2014-09-15 16:42:51 | 日記
2014年9月15日(月)
 ほぼ一か月前のことだが、これも忘れないうちに。
 8月18日(月)に長駆帰京したその晩、NHKスペシャルで長崎原爆が扱われた。
 広島はウラニウム型の「リトルボーイ」、長崎はプルトニウム型の「ファットマン」、核分裂のメカニズムが違うというぐらいのことだけ知っていたが、それと関連することかどうか、何しろ人とモノに対する破壊作用のあり方が違ったらしい。
 広島では熱線と放射能禍が主体であった。長崎のそれは凄まじい爆風が、すべてを一瞬になぎ倒すほどの力を発揮したらしい。しかもそれが爆心よりも外側で強まっているという。正確に再記できないが、上空で爆発した爆弾から吹き出す直接の衝撃波と、直下の地面にあたって外側へ吹き出す「反射波」とが干渉を起こして増強され、進むにつれて破壊力が強まるという悪魔的な現象が起きるのだと、あらましそんなふうに理解した。
 「マッハステム」と呼ばれるのだそうだ。
 投下前の計画段階で、この方式の爆弾が「爆心からどの程度の距離まで人を殺す威力をもつか、厳密に検証する」ことが求められたとある。緻密なものである。
 これだけ入念に準備したものであれば、むざむざ使わずに日本に降伏されたくはなかったろう。広島との比較も行いたかったはずである。わずか三日目に二発目の原爆を投下した心理は、容易に想像できる。

***

 話が逸れるけれど、「一発目はともかく、二発目は不要だった」という説 ~ 逆に言えば、少なくとも一発の原爆がなければ戦争終結は著しく遅れ、米兵はもとより日本人にもより多くの死傷者が出ただろうという説は、僕にはまったく同意できない。義戦 just war を信じなければ自らを支えられない、多くのアメリカ人がそれを主張したがるのはともかく、日本人までがそれを言うのはバカバカしさも度を越している。
 東京・大阪・名古屋を含むすべての大都市とほとんどの中小都市が「通常爆撃」で完全に壊滅し、艦船も航空機も銃器弾薬も底を尽き、食糧難から国民全体が飢え始め軍事教練もそこそこに芋を植えねばならない状態で、どんな抵抗ができたというのか。ただ放っておくだけでも、1945年の冬には大量の餓死者が出たことだろう。日本の表も裏も調べ上げていた米軍の指導者が、それを知らなかったはずがない。相手がノックダウンする前に、せっかく鍛えたパンチの威力を試したかった、それだけのことだ。

 そうは言っても、判断不能状態の日本の指導者にポツダム宣言受諾を決断させるには、他に方法がなかっただろうという反論も聞こえたりする。

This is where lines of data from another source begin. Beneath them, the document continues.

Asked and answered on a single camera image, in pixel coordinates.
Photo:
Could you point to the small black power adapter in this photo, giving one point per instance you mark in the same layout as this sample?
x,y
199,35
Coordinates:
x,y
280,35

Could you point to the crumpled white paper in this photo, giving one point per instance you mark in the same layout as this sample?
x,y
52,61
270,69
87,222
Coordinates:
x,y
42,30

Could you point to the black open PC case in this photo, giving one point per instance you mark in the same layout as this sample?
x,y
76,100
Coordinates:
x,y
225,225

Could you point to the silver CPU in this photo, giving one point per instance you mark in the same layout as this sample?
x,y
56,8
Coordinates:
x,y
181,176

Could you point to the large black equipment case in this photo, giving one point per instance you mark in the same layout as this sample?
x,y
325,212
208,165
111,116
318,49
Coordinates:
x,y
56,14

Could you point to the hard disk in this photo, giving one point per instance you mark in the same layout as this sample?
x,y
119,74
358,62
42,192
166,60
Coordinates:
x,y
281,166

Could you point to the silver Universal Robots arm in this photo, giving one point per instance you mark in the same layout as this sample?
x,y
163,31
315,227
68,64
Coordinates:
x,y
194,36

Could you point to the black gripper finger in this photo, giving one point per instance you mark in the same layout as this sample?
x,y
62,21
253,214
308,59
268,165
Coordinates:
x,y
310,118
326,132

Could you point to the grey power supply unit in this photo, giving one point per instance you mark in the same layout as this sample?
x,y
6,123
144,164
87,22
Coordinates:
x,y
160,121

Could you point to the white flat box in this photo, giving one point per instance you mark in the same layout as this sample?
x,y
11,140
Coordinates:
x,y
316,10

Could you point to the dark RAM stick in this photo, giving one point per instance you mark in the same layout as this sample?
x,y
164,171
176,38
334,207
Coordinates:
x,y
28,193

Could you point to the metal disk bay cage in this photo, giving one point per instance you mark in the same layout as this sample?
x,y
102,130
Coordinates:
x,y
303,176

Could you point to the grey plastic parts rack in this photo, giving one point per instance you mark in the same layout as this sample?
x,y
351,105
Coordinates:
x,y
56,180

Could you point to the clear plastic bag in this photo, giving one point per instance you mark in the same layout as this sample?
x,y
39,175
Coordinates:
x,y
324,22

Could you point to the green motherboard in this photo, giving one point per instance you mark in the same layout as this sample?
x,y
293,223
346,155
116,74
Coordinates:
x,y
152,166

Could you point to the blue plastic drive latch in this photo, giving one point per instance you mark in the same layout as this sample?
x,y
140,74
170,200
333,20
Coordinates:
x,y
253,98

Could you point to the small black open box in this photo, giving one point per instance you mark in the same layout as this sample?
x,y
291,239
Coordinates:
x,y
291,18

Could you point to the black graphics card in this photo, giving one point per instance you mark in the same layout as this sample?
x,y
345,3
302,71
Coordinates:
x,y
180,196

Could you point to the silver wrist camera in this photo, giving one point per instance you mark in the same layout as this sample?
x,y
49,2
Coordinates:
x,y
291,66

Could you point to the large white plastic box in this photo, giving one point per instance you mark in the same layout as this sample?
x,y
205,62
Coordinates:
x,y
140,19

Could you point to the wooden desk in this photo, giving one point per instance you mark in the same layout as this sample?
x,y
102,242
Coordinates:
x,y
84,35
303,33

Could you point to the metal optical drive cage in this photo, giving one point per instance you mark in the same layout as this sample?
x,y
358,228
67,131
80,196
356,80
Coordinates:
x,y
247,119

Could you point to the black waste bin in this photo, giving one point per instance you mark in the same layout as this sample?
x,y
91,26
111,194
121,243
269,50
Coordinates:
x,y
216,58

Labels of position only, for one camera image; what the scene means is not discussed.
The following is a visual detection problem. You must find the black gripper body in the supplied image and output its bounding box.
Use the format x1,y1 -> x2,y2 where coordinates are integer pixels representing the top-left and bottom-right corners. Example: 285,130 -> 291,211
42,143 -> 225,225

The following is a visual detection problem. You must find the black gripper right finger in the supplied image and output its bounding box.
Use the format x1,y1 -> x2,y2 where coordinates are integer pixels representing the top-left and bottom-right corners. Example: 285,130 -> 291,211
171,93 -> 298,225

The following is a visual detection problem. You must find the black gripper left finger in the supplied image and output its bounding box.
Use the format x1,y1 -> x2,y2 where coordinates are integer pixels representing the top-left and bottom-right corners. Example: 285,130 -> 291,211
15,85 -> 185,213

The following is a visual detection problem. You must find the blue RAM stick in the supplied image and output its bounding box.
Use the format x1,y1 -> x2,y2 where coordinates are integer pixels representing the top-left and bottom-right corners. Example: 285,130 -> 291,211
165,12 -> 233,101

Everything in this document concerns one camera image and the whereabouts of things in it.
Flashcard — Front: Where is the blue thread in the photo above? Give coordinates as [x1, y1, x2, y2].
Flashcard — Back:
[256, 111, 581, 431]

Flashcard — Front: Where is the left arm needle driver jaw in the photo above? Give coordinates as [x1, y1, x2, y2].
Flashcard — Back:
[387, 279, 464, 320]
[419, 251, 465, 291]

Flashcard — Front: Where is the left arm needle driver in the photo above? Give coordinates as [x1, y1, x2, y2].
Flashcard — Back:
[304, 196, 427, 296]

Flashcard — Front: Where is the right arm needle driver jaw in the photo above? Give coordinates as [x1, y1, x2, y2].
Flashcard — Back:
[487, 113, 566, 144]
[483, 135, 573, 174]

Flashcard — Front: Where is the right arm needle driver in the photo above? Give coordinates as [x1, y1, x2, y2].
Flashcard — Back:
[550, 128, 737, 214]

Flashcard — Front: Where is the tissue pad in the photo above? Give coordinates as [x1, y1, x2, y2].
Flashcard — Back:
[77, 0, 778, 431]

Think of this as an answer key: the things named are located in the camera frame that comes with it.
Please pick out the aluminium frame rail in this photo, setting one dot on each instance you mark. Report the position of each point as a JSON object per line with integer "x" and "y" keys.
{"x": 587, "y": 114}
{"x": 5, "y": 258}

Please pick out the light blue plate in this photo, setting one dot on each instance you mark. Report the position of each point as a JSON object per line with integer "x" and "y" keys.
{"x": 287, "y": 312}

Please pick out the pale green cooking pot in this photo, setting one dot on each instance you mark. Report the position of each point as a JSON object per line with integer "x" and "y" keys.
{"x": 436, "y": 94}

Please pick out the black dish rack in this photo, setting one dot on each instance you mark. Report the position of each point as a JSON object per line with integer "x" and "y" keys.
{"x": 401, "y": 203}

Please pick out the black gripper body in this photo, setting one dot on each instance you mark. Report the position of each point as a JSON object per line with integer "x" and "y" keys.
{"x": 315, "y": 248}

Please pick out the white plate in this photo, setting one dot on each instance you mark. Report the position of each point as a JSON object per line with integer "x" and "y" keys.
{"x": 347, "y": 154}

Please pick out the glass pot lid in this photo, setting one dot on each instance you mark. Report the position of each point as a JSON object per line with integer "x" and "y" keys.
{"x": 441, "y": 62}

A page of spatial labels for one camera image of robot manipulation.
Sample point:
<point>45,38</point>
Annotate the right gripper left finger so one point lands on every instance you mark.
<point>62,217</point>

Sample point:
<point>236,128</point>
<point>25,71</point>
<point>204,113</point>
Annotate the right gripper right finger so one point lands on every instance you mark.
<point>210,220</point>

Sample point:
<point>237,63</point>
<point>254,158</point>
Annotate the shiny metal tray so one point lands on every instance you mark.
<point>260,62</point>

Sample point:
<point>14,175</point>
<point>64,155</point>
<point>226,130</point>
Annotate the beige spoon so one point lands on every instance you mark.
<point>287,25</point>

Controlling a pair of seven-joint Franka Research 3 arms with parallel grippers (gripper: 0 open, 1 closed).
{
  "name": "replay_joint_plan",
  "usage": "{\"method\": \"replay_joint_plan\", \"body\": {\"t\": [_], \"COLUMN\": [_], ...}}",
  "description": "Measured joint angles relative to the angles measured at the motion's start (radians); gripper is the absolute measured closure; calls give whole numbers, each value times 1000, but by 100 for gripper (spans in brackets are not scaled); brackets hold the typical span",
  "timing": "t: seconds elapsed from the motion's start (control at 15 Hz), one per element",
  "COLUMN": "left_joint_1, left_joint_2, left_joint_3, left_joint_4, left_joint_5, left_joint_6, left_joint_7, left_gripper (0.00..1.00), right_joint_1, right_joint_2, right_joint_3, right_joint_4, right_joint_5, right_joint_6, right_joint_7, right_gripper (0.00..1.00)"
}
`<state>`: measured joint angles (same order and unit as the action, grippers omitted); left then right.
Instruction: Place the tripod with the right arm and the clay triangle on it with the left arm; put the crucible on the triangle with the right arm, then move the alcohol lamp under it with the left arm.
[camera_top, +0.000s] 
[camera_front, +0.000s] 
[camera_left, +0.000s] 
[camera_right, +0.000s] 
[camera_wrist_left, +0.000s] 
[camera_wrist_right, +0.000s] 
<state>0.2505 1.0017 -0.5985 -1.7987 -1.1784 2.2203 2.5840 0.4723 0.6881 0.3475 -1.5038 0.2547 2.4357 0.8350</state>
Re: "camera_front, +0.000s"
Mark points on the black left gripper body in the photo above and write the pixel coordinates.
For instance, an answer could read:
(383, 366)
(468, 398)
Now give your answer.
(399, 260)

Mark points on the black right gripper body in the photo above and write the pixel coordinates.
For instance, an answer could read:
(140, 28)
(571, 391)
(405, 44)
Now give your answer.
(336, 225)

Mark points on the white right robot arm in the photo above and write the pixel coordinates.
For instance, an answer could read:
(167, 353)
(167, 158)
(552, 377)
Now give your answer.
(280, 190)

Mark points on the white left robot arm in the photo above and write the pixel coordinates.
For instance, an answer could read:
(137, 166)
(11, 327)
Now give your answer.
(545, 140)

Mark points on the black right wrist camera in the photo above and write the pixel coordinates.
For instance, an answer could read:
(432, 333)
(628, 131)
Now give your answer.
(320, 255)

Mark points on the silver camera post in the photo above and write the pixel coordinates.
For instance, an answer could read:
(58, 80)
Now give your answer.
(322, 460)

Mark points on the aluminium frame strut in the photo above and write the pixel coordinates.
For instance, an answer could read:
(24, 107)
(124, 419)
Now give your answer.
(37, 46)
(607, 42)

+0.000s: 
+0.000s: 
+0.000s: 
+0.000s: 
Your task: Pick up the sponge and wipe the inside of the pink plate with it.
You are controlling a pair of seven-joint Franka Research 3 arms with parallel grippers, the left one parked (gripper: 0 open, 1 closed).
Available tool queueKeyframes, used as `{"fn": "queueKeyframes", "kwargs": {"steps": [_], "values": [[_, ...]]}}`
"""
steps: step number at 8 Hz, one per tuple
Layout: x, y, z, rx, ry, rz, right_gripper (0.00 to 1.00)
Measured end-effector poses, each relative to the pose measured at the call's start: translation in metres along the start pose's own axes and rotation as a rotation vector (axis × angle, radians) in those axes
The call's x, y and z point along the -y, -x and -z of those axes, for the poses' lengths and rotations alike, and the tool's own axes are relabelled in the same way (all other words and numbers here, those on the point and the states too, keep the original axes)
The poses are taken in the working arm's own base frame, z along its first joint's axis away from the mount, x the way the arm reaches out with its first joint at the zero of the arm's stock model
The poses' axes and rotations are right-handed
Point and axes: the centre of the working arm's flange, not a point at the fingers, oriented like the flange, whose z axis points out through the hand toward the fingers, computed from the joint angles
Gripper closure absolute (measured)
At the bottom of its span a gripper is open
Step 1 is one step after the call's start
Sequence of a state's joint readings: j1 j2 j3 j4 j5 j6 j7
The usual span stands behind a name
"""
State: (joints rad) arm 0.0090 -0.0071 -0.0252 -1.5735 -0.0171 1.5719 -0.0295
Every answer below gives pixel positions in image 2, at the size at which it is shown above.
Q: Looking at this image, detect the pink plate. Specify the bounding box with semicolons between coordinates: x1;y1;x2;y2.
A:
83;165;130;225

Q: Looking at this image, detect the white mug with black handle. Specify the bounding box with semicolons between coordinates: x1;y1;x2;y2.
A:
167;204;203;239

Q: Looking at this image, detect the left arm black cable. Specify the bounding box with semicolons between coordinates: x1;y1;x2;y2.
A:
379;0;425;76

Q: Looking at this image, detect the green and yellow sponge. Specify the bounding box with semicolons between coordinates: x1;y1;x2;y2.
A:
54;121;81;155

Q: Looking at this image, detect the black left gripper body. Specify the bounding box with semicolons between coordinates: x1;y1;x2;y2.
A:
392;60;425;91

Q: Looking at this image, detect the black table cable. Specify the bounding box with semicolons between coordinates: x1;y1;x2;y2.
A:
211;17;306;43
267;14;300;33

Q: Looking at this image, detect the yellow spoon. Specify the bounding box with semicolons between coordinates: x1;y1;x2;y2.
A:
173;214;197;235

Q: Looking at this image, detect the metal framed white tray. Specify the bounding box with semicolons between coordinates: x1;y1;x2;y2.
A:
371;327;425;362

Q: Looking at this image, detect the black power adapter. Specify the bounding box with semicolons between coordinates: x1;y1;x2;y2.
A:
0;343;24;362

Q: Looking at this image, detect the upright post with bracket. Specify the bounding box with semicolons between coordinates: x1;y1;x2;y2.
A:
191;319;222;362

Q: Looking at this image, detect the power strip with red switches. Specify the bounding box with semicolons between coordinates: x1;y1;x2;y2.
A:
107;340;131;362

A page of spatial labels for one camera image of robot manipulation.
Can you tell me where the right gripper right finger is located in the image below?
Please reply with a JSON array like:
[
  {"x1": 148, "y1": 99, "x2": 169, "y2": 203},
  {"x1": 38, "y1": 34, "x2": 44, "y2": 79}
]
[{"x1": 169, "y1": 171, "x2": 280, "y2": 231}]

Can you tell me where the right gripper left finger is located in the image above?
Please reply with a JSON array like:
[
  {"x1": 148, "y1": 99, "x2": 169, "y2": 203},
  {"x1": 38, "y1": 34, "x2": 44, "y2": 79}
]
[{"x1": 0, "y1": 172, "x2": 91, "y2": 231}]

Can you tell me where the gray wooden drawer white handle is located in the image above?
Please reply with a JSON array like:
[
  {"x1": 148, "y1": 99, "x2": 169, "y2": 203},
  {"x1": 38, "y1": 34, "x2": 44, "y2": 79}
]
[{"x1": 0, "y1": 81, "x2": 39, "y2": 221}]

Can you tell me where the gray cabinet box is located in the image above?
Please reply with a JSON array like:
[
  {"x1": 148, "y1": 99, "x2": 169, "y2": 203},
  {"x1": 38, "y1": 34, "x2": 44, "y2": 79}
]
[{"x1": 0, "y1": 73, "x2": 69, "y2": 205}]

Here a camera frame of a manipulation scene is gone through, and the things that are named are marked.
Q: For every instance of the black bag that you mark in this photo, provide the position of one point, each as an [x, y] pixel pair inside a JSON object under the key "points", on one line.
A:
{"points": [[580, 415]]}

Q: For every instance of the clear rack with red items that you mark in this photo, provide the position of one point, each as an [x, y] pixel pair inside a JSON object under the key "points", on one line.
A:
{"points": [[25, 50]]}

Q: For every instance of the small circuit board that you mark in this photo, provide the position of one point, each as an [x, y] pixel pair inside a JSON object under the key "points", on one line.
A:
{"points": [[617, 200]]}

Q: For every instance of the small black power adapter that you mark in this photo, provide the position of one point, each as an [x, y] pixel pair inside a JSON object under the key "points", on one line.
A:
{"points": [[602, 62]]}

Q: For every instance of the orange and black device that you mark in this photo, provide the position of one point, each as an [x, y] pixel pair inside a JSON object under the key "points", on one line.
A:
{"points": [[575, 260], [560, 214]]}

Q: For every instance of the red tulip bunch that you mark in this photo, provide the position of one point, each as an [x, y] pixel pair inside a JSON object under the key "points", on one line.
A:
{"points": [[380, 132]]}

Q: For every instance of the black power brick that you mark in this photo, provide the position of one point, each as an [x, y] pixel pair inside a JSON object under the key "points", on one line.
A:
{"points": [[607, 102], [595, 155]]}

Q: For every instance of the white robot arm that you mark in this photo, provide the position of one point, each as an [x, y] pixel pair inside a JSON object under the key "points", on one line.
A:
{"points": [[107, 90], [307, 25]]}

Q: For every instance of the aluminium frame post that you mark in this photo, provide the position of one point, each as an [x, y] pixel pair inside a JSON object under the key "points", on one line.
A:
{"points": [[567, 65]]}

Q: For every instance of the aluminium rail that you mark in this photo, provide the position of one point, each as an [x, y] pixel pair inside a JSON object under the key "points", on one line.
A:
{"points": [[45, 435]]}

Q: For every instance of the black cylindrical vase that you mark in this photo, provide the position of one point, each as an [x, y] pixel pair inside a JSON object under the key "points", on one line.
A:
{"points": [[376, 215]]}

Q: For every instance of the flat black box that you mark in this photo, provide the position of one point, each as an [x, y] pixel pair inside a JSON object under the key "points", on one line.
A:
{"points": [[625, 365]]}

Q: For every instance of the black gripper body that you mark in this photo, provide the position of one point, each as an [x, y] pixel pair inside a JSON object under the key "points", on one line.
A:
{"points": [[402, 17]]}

そんなこともない、方法はいろいろあったのだ。
 ポツダム宣言は「無条件降伏」を要求していた。これを文字通り取れば、どんな恐ろしい可能性もあり得ることになる。そして、当時の軍指導者が最も恐れたのは天皇の身の安全であったこと、想像に難くない。天皇が処刑されるぐらいなら、それこそ最後の一人まで死を賭して戦うことを、少なくとも軍人は辞さなかったはずである。
 だから、
 米軍主体の占領が早期に実現されれば、天皇の身の安全は守られることを、中立ルートを介して密かに伝達することが、たぶん最も早道だった。ついでのことに降伏が遅れてソ連が参戦し、先に東京に入るようなことが仮に起きたら、彼らは直ちに天皇を拘束し極刑を求めるであろうことも追加すれば、なお効果的だったろう。現にアメリカは、日本統治のために天皇制を維持することを早い段階から構想し、逆にソ連は、東京裁判でも天皇を戦犯に問うべく運動した。現実に起きるであろうことの予測を伝達することが、たぶんいちばんスマートな切り上げ方だったはずである。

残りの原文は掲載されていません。